Pertapa Gautama telah mencapai Pencerahan Sempurna dan
menjadi Samyaksam-Buddha (Sammasam-Buddha), tepat pada saat bulan Purnama Raya
di bulan Waisak ketika
ia berusia 35 tahun (menurut versi Buddhisme Mahayana).
PENYEBARAN AGAMA BUDHA
Lima pertapa yang mendampingi Beliau
di hutan Uruwela merupakan murid pertama Buddha yang mendengarkan khotbah
pertama Dhammacakka Pavattana,
dimana Beliau menjelaskan mengenai Jalan Tengah yang ditemukan-Nya, yaitu
Delapan Ruas Jalan Kemuliaan termasuk awal khotbahNya yang menjelaskan
"Empat Kebenaran Mulia".
Buddha Gautama berkelana
menyebarkan Dharma selama empat puluh lima tahun
lamanya kepada umat manusia dengan penuh cinta kasih dan kasih sayang, hingga
akhirnya mencapai usia 80 tahun, saat ia menyadari bahwa tiga bulan lagi ia
akan mencapai Parinibbana.
Buddha dalam keadaan sakit terbaring di antara dua
pohon sala di Kusinagara, memberikan khotbah Dharma
terakhir kepada siswa-siswa-Nya, lalu Parinibbana (versi Buddhisme Mahayana, 486 SM pada hari ke-15 bulan ke-2 kalender Lunar. Versi
WFB pada bulan Mei, 543 SM).
SIFAT AGUNG BUDDHA
Seorang Buddha memiliki sifat Cinta
Kasih (maitri atau metta) dan Kasih Sayang (karuna). Cinta Kasih dan Kasih
Sayang seorang Buddha tidak terbatas oleh waktu dan selalu abadi, karena telah
ada dan memancar sejak manusia pertama kalinya terlahir dalam lingkaran hidup
roda samsara yang disebabkan oleh ketidaktahuan atau kebodohan
batinnya. Jalan untuk mencapai Kebuddhaan ialah dengan melenyapkan
ketidaktahuan atau kebodohan batin yang dimiliki oleh manusia. Pada waktu
Pangeran Siddharta meninggalkan kehidupan duniawi, ia telah mengikrarkan Empat
Prasetya yang berdasarkan Cinta Kasih dan Kasih Sayang yang tidak terbatas,
yaitu
1. Berusaha menolong semua makhluk.
2. Menolak semua keinginan nafsu
keduniawian.
3. Mempelajari, menghayati dan
mengamalkan Dharma.
4. Berusaha mencapai Pencerahan
Sempurna.
Buddha Gautama pertama melatih diri untuk melaksanakan amal
kebajikan kepada semua makhluk dengan menghindarkan diri dari sepuluh tindakan
yang diakibatkan oleh tubuh, ucapan dan pikiran, yaitu
·
Tubuh
(kaya): pembunuhan, pencurian, perbuatan jinah.
·
Ucapan
(vak): penipuan, pembicaraan fitnah, pengucapan kasar, percakapan tiada
manfaat.
·
Pikiran
(citta): kemelekatan, niat buruk dan kepercayaan yang salah.

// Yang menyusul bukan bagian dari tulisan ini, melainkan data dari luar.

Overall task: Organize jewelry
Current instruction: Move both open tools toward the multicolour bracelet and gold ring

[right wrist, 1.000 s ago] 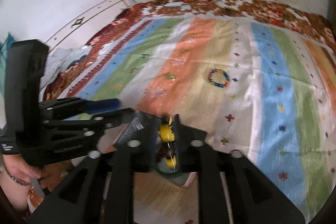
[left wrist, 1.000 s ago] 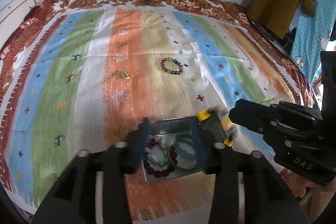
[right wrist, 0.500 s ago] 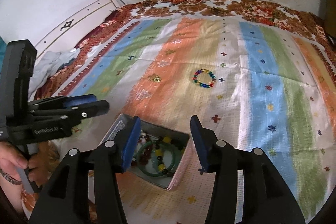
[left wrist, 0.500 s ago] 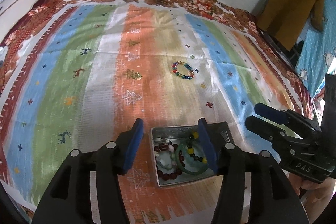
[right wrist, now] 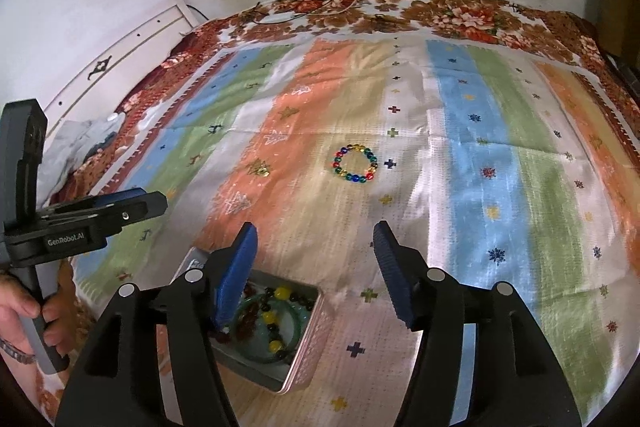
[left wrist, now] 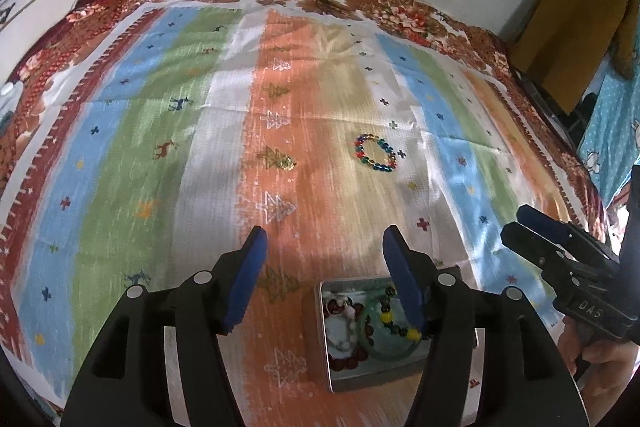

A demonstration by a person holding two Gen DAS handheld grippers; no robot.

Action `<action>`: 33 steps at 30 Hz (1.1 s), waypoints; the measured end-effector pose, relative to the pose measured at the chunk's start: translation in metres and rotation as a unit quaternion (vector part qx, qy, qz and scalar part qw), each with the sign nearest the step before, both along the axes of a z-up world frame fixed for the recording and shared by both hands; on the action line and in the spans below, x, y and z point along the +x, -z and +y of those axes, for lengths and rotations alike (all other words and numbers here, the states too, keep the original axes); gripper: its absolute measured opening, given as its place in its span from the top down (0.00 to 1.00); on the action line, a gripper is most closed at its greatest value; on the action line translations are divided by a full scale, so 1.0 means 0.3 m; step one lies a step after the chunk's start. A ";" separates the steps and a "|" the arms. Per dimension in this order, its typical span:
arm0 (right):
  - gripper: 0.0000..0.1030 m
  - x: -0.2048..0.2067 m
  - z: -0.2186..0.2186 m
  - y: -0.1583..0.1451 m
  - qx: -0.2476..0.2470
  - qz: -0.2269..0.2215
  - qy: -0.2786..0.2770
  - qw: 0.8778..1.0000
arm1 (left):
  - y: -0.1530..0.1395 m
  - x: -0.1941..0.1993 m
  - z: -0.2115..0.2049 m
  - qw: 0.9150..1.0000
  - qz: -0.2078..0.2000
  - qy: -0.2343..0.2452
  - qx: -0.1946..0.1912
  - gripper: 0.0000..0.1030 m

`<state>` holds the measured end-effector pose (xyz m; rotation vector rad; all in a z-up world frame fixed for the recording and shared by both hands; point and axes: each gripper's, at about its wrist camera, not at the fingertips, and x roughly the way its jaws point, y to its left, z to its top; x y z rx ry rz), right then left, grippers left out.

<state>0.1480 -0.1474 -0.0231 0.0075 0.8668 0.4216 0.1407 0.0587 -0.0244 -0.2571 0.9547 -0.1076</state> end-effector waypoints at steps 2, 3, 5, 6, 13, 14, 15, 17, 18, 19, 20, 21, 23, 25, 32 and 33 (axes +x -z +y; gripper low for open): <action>0.41 0.015 -0.001 0.004 -0.006 -0.001 0.005 1.000 | 0.004 0.025 -0.003 1.000 0.003 0.001 0.007 0.41; 0.41 0.025 0.000 0.005 -0.008 -0.002 0.007 1.000 | 0.006 0.037 -0.003 1.000 0.004 0.002 0.011 0.41; 0.41 0.044 -0.002 0.009 -0.011 -0.001 0.011 1.000 | 0.011 0.054 0.002 1.000 0.007 0.001 0.016 0.41; 0.41 0.053 -0.001 0.011 -0.013 -0.002 0.012 1.000 | 0.017 0.066 0.005 1.000 0.010 -0.002 0.018 0.41; 0.41 0.134 -0.004 0.034 -0.020 0.006 0.027 0.999 | 0.032 0.129 0.016 0.999 0.019 -0.004 0.027 0.41; 0.41 0.144 -0.004 0.036 -0.019 0.007 0.028 0.999 | 0.033 0.138 0.019 0.999 0.020 -0.005 0.025 0.41; 0.41 0.157 -0.003 0.040 -0.021 0.008 0.029 0.999 | 0.035 0.146 0.020 0.999 0.021 -0.006 0.024 0.41; 0.41 0.184 -0.001 0.046 -0.027 0.006 0.035 0.999 | 0.043 0.167 0.017 0.999 0.025 -0.005 0.023 0.41; 0.41 0.195 -0.001 0.049 -0.028 0.007 0.036 0.999 | 0.049 0.179 0.014 0.999 0.028 -0.004 0.026 0.41; 0.41 0.209 -0.003 0.055 -0.027 0.011 0.039 0.999 | 0.053 0.186 0.011 0.999 0.029 -0.003 0.029 0.41; 0.41 0.223 -0.006 0.060 -0.026 0.015 0.041 0.999 | 0.059 0.196 0.008 0.999 0.031 -0.002 0.033 0.41; 0.41 0.233 -0.008 0.064 -0.023 0.019 0.043 0.999 | 0.062 0.204 0.007 0.999 0.032 -0.001 0.035 0.41; 0.39 0.249 -0.010 0.071 -0.020 0.024 0.044 0.999 | 0.067 0.221 0.009 0.999 0.032 -0.005 0.038 0.41; 0.36 0.265 -0.010 0.075 -0.018 0.026 0.046 0.998 | 0.070 0.238 0.010 0.999 0.032 -0.007 0.040 0.40; 0.36 0.332 -0.006 0.108 -0.014 0.044 0.050 0.998 | 0.097 0.302 0.012 0.998 0.042 -0.005 0.041 0.40; 0.36 0.339 -0.005 0.113 -0.014 0.047 0.050 0.998 | 0.103 0.312 0.013 0.998 0.045 -0.005 0.040 0.40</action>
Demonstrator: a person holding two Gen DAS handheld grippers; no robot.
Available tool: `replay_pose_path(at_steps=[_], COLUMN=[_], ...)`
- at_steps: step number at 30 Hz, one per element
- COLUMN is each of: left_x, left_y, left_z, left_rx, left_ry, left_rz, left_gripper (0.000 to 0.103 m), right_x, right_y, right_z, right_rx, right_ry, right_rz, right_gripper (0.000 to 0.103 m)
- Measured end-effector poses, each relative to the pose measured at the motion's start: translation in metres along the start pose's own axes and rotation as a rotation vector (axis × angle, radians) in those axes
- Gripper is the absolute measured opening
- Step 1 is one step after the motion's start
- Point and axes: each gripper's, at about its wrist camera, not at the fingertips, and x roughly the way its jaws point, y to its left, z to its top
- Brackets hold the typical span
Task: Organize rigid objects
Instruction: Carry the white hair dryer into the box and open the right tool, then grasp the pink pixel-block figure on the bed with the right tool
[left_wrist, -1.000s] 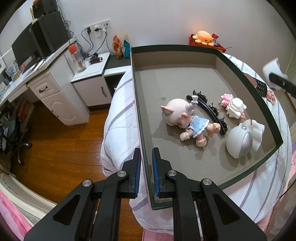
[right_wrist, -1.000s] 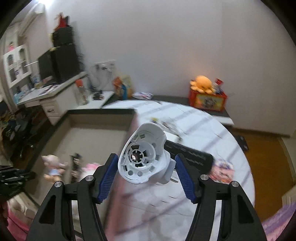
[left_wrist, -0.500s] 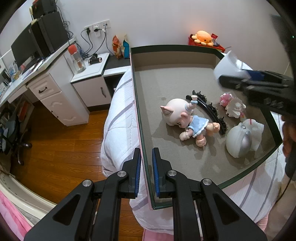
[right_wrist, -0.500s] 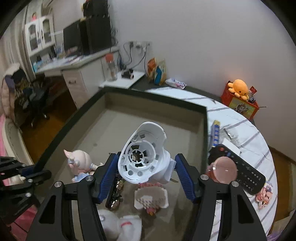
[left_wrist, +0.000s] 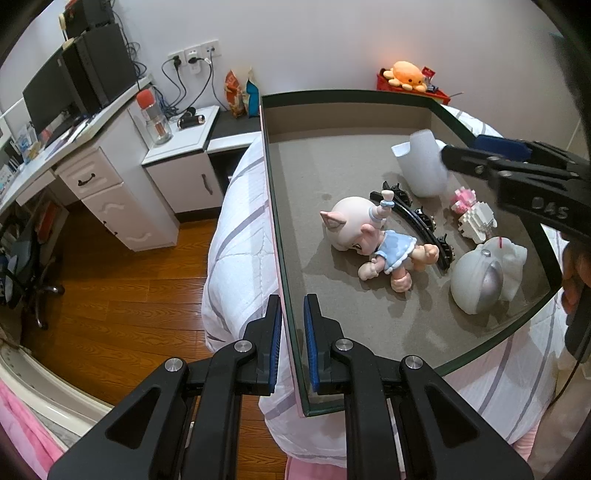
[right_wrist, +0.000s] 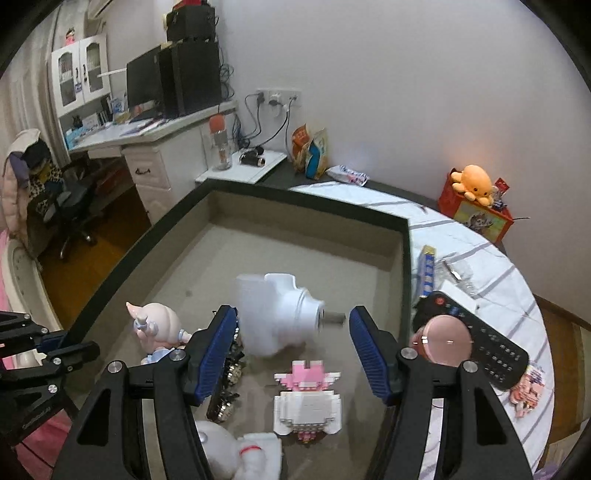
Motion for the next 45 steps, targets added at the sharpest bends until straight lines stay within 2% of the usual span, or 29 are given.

Buddha tidak hanya dapat mengetahui
dengan hanya melihat wujud dan sifat-Nya semata-mata, karena wujud dan sifat
luar tersebut bukanlah Buddha yang sejati. Jalan yang benar untuk mengetahui Buddha adalah dengan jalan membebaskan diri dari hal-hal
duniawi/menjalani hidup dengan cara bertapa. Buddha sejati tidak dapat dilihat
oleh mata manusia biasa, sehingga Sifat Agung seorang Buddha tidak dapat
dilukiskan dengan kata-kata.
Namun Buddha dapat mewujudkan diri-Nya dalam
segala bentuk dengan sifat yang serba luhur. Apabila seseorang dapat melihat
jelas wujud-Nya atau mengerti Sifat Agung Buddha, namun tidak tertarik kepada
wujud-Nya atau sifat-Nya, dialah yang sesungguhnya yang telah mempunyai
kebijaksanaan untuk melihat dan mengetahui Buddha dengan benar.